Queenie Wong, Head of Data Management Centre of Excellence, SAS Malaysia
SAS Institute is arguably one of the most well recognized names in data analytics world having started out in 1976. It was started as a project called Statistical Analysis System (SAS) at the North Carolina State University to create a "statistical analysis system" that was originally used primarily by agricultural departments at universities in the late 1960s.
Today it is the world's largest privately held software business and its software is used by most of the Fortune 500. Data & Storage Asean spoke to Queenie Wong, Head of Data Management Centre of Excellence, SAS Malaysia, to get the company’s perspective in the growing big data analytics market in Malaysia and ASEAN.
DSA – What’s the difference between Business Intelligence tools and Big Data Analytics tools?
Queenie Wong: In short, Business Intelligence (BI) taps into the relational database (which is mainly an internal relational data source) for analysis and the data is being processed at the summary level. Whereas Big Data analytics usually comprises of both internal and external large data set for analysis. The data sets are both structured and unstructured and usually are untapped by conventional BI tools.
DSA – Should BI be put in the hands of ALL staff?
Queenie Wong: Theoretically it should be that way, as different levels of people require different levels of data sets and all levels of decisions will have a collective impact on an organisation.
DSA – What Can a BI product achieve that a spreadsheet cannot?
Queenie Wong: To me, both BI product and spreadsheet can happily co-exist. It all depends on the needs of the business users. If the business users are mainly performing descriptive analysis, then spreadsheets would be sufficient to meet their expectations. However, if users would like to move from descriptive to predictive and /or prescriptive analysis, then a proper BI tool would be more appropriate for this purpose.
DSA – What are the key considerations when choosing a BI product?
Queenie Wong: Below are some tips to look out for when choosing a BI product.
Key business problems to address
In general, users always select products based on features and functions without fully defining the business problems to address. Apart from that, there is no one single silver bullet to address all the business challenges, and therefore, prioritising your business problems is essential.

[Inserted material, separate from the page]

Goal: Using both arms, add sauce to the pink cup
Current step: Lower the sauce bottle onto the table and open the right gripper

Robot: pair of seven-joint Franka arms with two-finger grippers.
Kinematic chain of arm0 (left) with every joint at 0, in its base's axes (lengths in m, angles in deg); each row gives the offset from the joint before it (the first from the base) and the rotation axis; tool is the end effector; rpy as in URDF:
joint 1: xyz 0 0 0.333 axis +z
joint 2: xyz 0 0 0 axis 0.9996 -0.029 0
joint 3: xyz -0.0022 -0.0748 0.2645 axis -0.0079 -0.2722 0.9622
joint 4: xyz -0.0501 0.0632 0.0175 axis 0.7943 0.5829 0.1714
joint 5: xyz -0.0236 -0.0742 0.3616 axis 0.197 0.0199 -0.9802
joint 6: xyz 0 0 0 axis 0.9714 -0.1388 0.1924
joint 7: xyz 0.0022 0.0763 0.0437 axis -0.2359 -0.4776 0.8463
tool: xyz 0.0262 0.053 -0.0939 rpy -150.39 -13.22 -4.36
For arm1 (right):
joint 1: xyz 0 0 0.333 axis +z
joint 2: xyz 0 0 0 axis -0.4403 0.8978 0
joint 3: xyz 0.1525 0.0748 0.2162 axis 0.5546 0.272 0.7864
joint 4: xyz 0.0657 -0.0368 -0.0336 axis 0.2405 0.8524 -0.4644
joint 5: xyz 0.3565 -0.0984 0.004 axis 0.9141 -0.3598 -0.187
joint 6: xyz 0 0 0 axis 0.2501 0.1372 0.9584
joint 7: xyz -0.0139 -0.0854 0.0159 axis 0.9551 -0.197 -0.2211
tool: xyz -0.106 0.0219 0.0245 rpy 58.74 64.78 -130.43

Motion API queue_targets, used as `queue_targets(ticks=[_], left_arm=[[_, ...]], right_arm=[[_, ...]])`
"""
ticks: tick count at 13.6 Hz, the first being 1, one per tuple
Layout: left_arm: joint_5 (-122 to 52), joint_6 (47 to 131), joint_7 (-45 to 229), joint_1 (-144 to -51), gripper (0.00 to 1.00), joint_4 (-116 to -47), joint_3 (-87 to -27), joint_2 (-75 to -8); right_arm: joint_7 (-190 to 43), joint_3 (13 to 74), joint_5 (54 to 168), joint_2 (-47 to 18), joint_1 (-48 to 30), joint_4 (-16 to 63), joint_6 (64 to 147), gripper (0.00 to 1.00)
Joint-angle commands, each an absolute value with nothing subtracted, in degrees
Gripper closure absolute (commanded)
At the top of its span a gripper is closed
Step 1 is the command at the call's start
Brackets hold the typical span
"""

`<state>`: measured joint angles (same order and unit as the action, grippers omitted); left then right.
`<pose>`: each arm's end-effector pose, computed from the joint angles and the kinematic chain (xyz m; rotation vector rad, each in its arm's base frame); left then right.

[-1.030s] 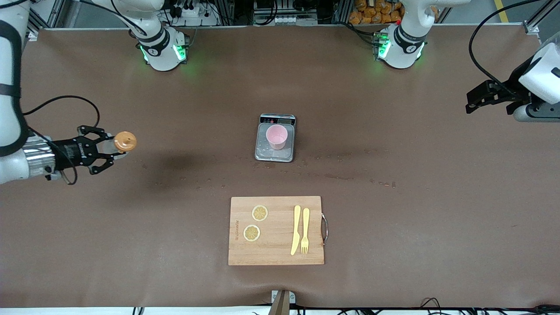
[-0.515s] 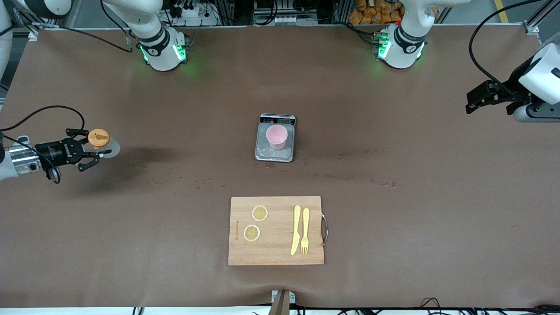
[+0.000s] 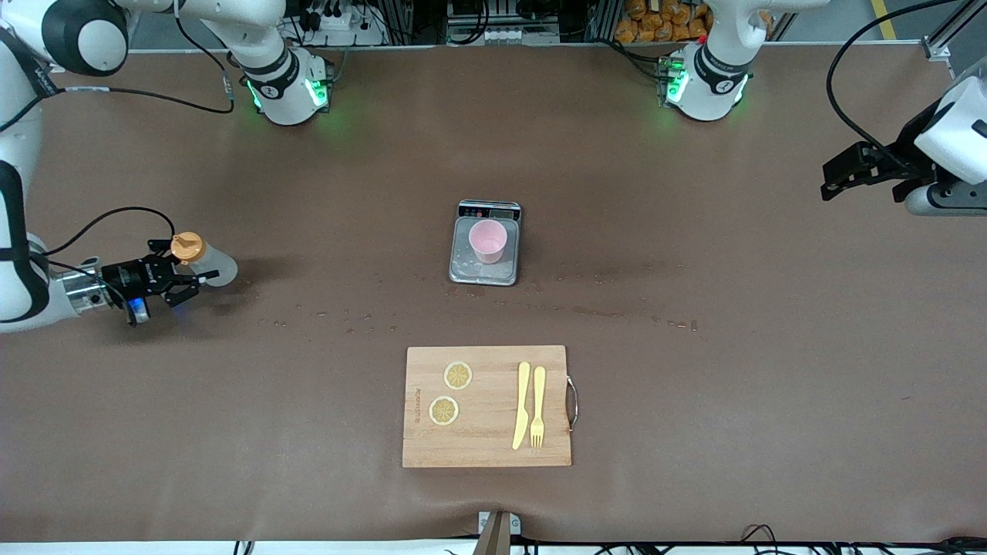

Getting business users buy-in
The owner of the BI product would be the business user, not the IT/MIS department. Therefore, it is essential to include business users in the tool evaluation process. Regardless of how good the BI product is, it would be ineffective if business users are not utilising it in their day to day operations.
Easy to use and maintain
A good BI product comes with a short learning curve whereby users can adapt to it easily, and at the same time, it should be easy for the IT/MIS to maintain. Therefore it should be server-based with a thin client architecture.
Able to scale up and out
Not all BI products can scale well. The growth of the business and the data that is generated with that growth would ultimately impact to the performance of analytics tools. Therefore, it is important to ensure that the selected BI product can scale both up and out for future expansion.
DSA – What’s unique about your BI offering?
Queenie Wong: SAS Visual Analytics provides a complete platform for analytics visualisation, enabling you to identify patterns and relationships in data that weren’t initially evident. Interactive, self-service BI and reporting capabilities are combined with out-of-the-box advanced analytics so everyone can discover insights from any size and type of data, including text. Users of all skill levels can visually explore data on their own while tapping into powerful in-memory technologies for faster analytic computations and discoveries. It’s an easy-to-use, self-service environment that can scale on an enterprise wide level. It’s designed for anyone in your organization who wants to use and derive insights from data – from influencers, decision makers and analysts to statisticians and data scientists. It also offers IT an easy way to protect and manage data integrity and security.